Al participar en el pódcast Talking Feds, Litman afirmó que espera que ambas órdenes enfrenten desafíos legales inminentes. La Corte Suprema falló el mes pasado contra el esfuerzo de Trump por poner fin a la ciudadanía por nacimiento en el caso Trump v. Barbara. La sentencia representó un revés significativo para una de las prioridades migratorias más emblemáticas de Trump y reafirmó más de 150 años de jurisprudencia constitucional consolidada, arraigada en la 14ª Enmienda, ratificada en 1868 para garantizar la ciudadanía a todas las personas nacidas en suelo estadounidense, un principio que la Corte Suprema respaldó ya en 1898 en el caso United States v. Wong Kim Ark.
"Ambas [órdenes] surgen de un lugar que es ridículo, realmente, en cuanto a si la ley las respalda", dijo Litman. Calificó la primera orden como "inconstitucional como puede serlo" y la segunda como "muy sospechosa".
El problema fundamental, explicó Litman, es que ambas órdenes se basan en una interpretación de la 14ª Enmienda que solo respaldó el juez Clarence Thomas. La mayoría de la Corte Suprema rechazó explícitamente esa lectura, y el presidente del Tribunal Supremo, John Roberts, escribió en su opinión que la frase "sujeta a la jurisdicción de la misma" significa simplemente estar sujeto a las leyes de Estados Unidos, una refutación directa de la interpretación en la que se fundamentan las nuevas órdenes de Trump. La insistencia de la administración en continuar con la política a pesar de la sentencia subraya la tensión más amplia entre la acción ejecutiva y la autoridad judicial que ha definido gran parte de la agenda migratoria de Trump.

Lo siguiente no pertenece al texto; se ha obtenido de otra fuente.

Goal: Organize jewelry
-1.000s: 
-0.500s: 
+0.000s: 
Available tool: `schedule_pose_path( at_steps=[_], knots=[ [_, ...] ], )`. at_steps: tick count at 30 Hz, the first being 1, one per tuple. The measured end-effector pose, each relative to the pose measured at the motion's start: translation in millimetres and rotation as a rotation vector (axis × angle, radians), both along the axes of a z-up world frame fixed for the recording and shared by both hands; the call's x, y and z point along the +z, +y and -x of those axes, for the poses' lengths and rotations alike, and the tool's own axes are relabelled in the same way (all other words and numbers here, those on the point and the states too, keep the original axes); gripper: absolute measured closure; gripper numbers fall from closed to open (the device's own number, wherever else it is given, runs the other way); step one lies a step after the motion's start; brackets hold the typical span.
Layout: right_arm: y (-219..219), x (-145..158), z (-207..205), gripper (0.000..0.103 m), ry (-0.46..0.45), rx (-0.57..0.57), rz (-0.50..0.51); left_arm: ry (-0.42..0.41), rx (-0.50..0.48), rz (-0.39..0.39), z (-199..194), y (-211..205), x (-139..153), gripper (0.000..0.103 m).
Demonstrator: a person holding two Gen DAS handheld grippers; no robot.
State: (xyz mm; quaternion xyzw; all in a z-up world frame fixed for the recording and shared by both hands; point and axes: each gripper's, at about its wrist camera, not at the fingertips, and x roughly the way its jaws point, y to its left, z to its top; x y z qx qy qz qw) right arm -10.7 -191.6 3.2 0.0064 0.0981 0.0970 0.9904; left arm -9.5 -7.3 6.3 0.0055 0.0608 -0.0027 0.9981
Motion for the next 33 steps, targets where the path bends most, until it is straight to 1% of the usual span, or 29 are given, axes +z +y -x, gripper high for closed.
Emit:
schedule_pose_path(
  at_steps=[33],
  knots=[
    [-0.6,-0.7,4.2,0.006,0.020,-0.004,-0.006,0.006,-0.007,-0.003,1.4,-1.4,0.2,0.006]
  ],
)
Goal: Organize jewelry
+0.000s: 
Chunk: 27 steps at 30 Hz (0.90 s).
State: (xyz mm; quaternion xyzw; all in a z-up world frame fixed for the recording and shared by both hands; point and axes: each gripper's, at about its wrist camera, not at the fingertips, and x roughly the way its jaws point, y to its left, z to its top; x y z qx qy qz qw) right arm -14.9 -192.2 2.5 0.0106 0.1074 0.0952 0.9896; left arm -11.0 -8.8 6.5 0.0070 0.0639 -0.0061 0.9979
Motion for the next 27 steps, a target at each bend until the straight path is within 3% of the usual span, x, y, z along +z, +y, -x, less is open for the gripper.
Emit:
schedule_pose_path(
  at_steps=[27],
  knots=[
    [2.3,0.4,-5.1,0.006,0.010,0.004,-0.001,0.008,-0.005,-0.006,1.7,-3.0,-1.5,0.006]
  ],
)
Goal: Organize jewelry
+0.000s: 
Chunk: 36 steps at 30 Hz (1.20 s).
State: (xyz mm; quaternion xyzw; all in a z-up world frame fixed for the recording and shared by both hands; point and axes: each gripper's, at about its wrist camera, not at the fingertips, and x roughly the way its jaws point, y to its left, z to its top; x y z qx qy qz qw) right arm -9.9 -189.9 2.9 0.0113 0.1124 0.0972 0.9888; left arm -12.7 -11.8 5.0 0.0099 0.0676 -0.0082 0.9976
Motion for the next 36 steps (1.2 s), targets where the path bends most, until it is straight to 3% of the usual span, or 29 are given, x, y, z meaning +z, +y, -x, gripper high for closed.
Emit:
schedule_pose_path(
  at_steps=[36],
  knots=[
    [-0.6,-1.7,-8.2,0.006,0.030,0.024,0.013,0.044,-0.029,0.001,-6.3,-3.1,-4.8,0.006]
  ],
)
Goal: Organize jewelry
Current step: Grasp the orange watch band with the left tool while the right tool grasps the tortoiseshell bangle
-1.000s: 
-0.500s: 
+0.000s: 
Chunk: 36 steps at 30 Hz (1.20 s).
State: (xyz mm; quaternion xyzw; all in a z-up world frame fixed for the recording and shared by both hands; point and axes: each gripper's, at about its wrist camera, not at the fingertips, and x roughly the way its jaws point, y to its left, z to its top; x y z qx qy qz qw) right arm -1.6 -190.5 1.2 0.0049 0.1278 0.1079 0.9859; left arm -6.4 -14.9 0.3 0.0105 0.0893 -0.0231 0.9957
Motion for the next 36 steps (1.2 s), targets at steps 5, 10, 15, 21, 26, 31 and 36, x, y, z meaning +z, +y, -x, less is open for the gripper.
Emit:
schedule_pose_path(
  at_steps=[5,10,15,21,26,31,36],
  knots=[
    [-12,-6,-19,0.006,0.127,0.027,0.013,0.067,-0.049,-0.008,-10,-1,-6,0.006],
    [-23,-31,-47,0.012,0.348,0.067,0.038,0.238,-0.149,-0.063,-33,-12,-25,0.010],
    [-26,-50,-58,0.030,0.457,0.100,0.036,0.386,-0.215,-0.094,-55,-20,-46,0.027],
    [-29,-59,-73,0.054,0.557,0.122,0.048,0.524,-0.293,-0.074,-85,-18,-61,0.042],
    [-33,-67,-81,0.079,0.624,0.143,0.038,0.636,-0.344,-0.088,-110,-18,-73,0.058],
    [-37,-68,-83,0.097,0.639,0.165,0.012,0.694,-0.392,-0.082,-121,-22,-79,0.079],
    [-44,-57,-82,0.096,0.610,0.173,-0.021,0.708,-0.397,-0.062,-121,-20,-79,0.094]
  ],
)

La primera orden plantea lo que Litman calificó como un "argumento absurdo" de que los hijos de personas que ingresaron al país de manera ilegal no están "sujetos a la jurisdicción" de Estados Unidos. Busca crear nuevas categorías, incluyendo enemigos extranjeros, miembros de organizaciones terroristas extranjeras designadas y personas que ingresan específicamente para dar a luz.
Litman descartó el razonamiento por considerarlo claramente erróneo: "¿Están los enemigos extranjeros sujetos a las leyes? Por supuesto que lo están. ¿Están los terroristas sujetos a las leyes? Por supuesto que lo están".
Agregó de manera directa que la 14ª Enmienda no otorga "ningún poder al presidente para decidir quién es ciudadano".
La segunda orden, dirigida al "turismo de nacimiento", podría sobrevivir si se aplica de manera restringida a los procedimientos de control fronterizo, reconoció Litman. Sin embargo, no resistiría un desafío legal si se utilizara para revocar la ciudadanía de cualquier persona que ya haya nacido en suelo estadounidense.
Litman concluyó que una orden "caerá tan pronto como la usen, y la segunda dependerá de cómo la usen".